Is Alec Baldwin appearing on SNL as Donald Trp considered Satire?
How different is the end result as a from a human prompt guided AI creation, created by comedians that is mimicking any public persona at all?
As far as your understanding of the nuances, what is the specific reasoning and background providrd from the creators themselves on this?
Looks a lot like you, among many others, are just reacting with the anti AI pitchfork crowd and throwing mud at anyone that doesnt fall into the narrative bubble you prefer on this.
Are you saying this is a satire specifically on the current AI world views, or that all satirical comedy specials are protected by the first amendment and can be made available in the same way this was?
They are exactly the same and I would have the same opinion about someone mimicking George Catlins voice, recording a set and then uploading it to YouTube under his name.
My issue is more with the labeling than with the AI. I'm actually a huge AI advocate, it's also why I think we need to be responsible with it and hold those that aren't accountable.

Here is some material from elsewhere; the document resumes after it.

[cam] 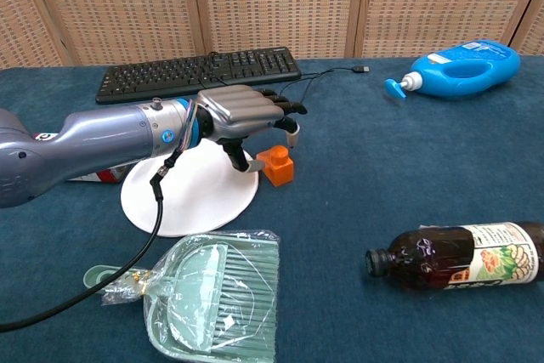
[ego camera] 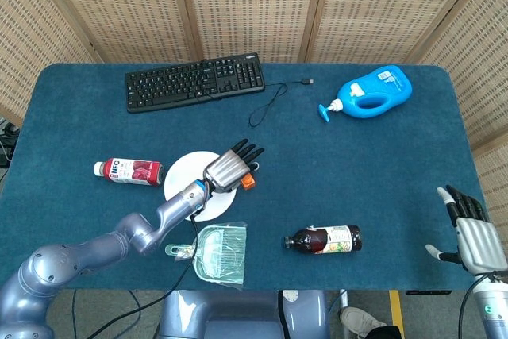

These guys are looking for a quick buck and it's just giving fodder to those that don't want us to have free access to AI and it's outputs.
As for the lawsuit, ultimately I think the platform should be held responsible for not having better policies on clearly indicating when a video is an AI impersonation.
Even the labelling itself in this case is part of the satire.
I'm saying satire falls under protected speech already, period. Your position requires it doesn't.
What is it a satire on? What is the object of the satire?
My position is that it doesn't need the protection, it's perfectly fine to make AI generated content as long as it's labeled as such and there is no chance of mistaking it for the original person.
I get your argument, I just think it implies everything else wouldn't be legal. Like only comedy specials about AI are okay.